Study Identifies a Window of Opportunity for Cochlear Implants in Deaf Children

Cochlear Implant Just the First Step

There is a lot of work involved in the evaluation process, and after implantation as well, experts tell WebMD.

“If you put an implant on a child, you have to be sure to have the family on board with doing everything that needs to be done,” says Anne Oyler, an audiologist and the associate director of Audiology Professional Practice at the American Speech-Language-Hearing Association in Rockville, Md. This includes teaching the child to develop listening skills and interacting with the child.
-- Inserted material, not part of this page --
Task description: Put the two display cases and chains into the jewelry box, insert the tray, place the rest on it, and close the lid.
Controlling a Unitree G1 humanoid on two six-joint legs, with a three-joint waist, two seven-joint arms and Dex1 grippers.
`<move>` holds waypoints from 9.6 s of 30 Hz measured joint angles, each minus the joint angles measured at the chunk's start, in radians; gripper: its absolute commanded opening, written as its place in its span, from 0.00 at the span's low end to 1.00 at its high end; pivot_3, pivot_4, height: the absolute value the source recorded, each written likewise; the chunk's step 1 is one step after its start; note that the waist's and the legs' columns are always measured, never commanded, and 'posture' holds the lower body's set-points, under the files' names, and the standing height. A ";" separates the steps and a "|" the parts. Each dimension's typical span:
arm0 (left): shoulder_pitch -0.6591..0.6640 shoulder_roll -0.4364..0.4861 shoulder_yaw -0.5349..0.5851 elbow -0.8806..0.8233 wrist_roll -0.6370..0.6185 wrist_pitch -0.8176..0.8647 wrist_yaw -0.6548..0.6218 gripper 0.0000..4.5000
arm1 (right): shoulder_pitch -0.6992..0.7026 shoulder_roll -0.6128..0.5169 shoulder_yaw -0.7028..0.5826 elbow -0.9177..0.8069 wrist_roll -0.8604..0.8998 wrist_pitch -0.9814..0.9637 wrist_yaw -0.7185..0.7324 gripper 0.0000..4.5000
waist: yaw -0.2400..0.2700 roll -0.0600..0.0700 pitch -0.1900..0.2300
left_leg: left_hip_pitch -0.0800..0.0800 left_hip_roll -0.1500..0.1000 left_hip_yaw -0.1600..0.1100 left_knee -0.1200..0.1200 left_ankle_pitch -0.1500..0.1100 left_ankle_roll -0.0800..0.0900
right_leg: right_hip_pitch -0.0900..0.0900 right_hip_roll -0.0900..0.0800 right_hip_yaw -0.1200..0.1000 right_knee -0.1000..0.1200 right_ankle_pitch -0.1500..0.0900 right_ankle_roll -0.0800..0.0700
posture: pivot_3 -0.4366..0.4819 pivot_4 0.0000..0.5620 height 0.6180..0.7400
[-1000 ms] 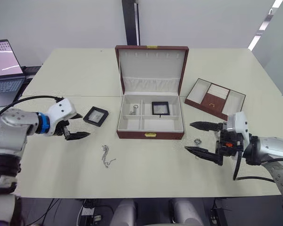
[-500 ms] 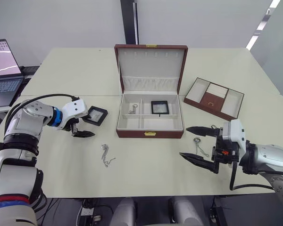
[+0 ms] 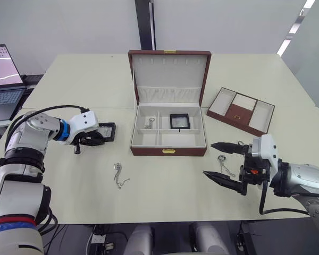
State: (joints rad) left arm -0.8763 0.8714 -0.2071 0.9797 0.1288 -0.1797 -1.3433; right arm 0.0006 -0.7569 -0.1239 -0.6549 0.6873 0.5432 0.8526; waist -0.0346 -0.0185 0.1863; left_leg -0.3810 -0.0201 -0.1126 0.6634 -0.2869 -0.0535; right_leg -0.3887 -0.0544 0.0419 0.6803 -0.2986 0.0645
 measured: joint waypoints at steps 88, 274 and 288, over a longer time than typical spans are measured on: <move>-0.124 -0.387 -0.211 -0.559 -0.170 0.629 -0.149 0.14 | 0.246 0.050 -0.215 -0.097 0.006 -0.023 -0.178 1.00 | 0.001 -0.001 0.000 | -0.001 -0.001 0.000 0.002 0.000 0.000 | 0.001 0.000 0.001 0.001 0.000 0.000 | 0.48 0.27 1.00; 1.181 -0.496 0.408 -1.466 -0.520 0.571 0.855 0.00 | 0.040 0.010 -0.012 0.314 -0.115 -0.275 0.278 1.00 | 0.007 0.001 -0.003 | 0.015 0.001 0.002 -0.003 0.000 0.000 | 0.017 -0.001 0.003 -0.005 0.000 0.000 | 0.48 0.27 1.00; 0.989 -0.492 0.444 -1.580 -0.664 0.684 0.940 0.00 | -0.024 0.010 -0.050 0.318 -0.105 -0.266 0.251 1.00 | 0.008 0.001 -0.003 | 0.015 0.001 0.002 -0.003 0.000 0.000 | 0.017 -0.001 0.002 -0.006 0.000 0.000 | 0.48 0.27 1.00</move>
State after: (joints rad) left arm 0.1129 0.3793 0.2374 -0.5999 -0.5352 0.5042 -0.4029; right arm -0.0234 -0.7470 -0.1740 -0.3365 0.5821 0.2769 1.1036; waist -0.0265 -0.0179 0.1831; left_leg -0.3660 -0.0194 -0.1107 0.6604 -0.2873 -0.0533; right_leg -0.3721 -0.0554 0.0442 0.6740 -0.2983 0.0645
“You can’t just put a cochlear implant on a child and be done with it,” she says. “There is still work involved with helping to develop speaking skills,” Oyler tells WebMD. “In and of itself, a cochlear implant is not a cure.”

Hearing aids also play a role in helping children with hearing loss who go on to get cochlear implants. “Even if child can’t hear and understand speech with a hearing aid, there is some stimulation and that is very important for later on,” she says.

Parents need to make sure newborns get a hearing screen within the first month of their life. “If they don’t pass, they need to follow up, and if they do have hearing loss, get started with hearing aids, and if the hearing aid is not helping, go on to cochlear implants,” says cochlear implant surgeon Mark Wiet, MD, head of the section of otology, neurotology, and skull base surgery at Rush University Medical Center in Chicago.

There is always a hearing aid trial before implants, he says.

That said, “cochlear implants are a modern miracle. Kids that are implanted can be mainstreamed in school, so it can change the course of their life,” he says.